● **WHAT TO DO**
Of the lines below, copy those that hold the word "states".

(Stored entries)
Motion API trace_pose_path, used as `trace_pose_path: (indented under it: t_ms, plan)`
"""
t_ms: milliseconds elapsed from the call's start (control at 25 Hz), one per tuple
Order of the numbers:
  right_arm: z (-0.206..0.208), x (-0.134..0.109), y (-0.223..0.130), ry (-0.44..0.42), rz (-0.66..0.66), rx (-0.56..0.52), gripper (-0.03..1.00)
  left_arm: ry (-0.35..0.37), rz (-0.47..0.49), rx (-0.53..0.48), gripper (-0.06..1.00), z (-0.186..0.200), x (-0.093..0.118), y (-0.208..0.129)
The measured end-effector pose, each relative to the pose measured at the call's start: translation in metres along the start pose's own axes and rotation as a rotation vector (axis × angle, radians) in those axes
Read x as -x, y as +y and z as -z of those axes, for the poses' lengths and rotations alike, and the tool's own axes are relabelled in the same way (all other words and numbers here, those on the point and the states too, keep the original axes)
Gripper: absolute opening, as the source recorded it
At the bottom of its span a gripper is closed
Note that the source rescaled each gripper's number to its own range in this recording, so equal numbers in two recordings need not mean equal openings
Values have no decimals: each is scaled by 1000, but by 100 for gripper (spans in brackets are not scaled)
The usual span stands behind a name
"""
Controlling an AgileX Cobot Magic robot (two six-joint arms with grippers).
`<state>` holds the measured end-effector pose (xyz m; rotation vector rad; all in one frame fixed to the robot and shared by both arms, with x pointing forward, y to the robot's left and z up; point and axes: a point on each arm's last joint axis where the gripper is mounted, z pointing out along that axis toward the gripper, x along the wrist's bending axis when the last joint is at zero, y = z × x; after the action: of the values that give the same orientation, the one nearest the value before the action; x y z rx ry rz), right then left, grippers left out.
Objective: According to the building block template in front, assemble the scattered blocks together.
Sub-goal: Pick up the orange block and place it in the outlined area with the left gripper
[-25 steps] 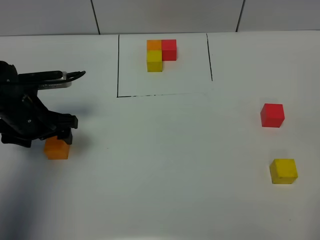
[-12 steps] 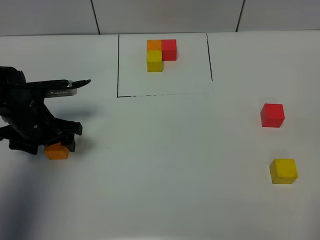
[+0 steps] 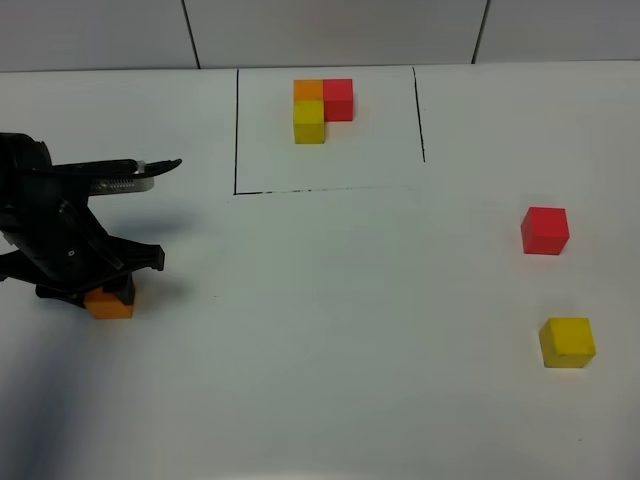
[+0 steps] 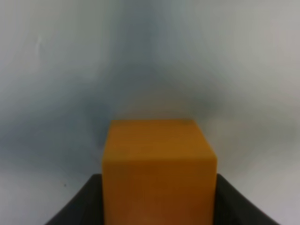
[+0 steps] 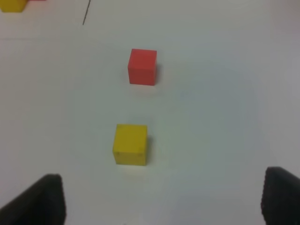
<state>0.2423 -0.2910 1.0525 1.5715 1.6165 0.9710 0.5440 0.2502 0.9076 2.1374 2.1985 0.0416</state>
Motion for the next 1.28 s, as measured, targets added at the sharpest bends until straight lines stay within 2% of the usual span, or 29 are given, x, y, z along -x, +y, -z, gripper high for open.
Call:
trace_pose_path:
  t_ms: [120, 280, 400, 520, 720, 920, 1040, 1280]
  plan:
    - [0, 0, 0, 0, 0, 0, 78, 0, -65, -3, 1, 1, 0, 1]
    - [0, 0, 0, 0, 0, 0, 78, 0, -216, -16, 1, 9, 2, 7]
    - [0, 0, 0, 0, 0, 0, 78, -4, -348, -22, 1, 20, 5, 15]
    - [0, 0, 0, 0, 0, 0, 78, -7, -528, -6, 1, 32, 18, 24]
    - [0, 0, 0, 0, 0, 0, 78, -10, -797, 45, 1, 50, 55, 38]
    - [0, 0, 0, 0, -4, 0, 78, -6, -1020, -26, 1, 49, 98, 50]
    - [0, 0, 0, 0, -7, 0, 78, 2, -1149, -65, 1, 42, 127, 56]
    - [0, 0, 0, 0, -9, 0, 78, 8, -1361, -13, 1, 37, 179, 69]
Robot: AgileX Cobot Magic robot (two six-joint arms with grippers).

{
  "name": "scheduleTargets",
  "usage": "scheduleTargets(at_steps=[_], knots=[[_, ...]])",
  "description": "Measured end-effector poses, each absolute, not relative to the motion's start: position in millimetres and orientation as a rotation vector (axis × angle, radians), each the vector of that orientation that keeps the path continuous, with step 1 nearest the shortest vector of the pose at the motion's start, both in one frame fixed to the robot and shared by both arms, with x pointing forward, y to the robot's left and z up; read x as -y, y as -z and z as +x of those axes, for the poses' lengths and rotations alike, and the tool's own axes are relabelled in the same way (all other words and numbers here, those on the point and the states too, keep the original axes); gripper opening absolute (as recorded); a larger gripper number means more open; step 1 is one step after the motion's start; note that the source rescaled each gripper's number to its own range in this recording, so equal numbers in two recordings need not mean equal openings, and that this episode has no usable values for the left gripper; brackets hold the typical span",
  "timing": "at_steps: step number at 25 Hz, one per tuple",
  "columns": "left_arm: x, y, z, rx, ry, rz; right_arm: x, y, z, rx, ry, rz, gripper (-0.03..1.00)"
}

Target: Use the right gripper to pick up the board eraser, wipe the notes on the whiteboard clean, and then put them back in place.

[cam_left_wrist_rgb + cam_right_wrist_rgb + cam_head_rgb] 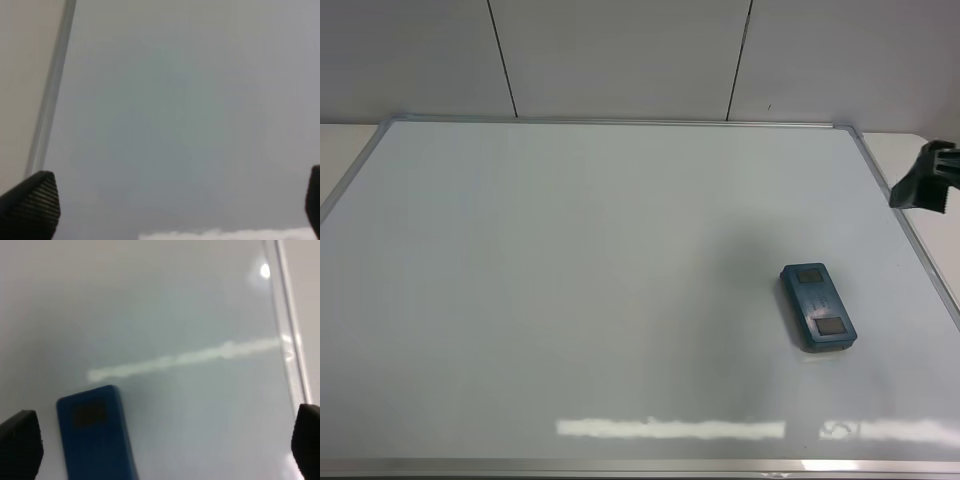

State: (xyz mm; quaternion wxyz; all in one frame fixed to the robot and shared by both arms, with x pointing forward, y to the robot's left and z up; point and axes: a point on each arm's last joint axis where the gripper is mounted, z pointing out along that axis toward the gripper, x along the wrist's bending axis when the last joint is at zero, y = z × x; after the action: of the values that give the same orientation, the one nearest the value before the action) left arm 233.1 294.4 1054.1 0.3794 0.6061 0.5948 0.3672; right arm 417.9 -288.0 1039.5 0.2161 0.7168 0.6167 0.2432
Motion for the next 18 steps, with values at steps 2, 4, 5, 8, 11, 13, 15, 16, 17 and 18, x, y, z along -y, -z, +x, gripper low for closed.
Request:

● **ANSWER FOR THIS EXERCISE**
Read x as -x, y as +y and z as -z of those axes, for the poses' lengths and rotations alike, and the tool's own axes are relabelled in the same way (all other words and numbers here, those on the point and the states too, keep the original axes)
  "description": "Measured end-effector poses, each absolute, not relative to the motion's start: position in millimetres and orientation as a rotation vector (axis × angle, radians), each the vector of that orientation that keeps the path continuous, with step 1 nearest the shortest vector of the pose at the motion's start, both in one frame fixed to the robot and shared by both arms, with x pointing forward, y to the robot's left and z up; read x as -y, y as -z and z as +x of those axes, for the poses' lengths and rotations alike, and the tool's own axes are relabelled in the same way (all other words and numbers here, those on the point and the states too, keep the original axes); gripper opening absolute (as recorded); a larger gripper number means more open; step 1 is one step after the motion's start; note that the source rescaled each gripper's number to its own range in this recording, so equal numbers in two recordings need not mean equal openings, and that this episode has no usable values for the left gripper; brackets hold the typical span",

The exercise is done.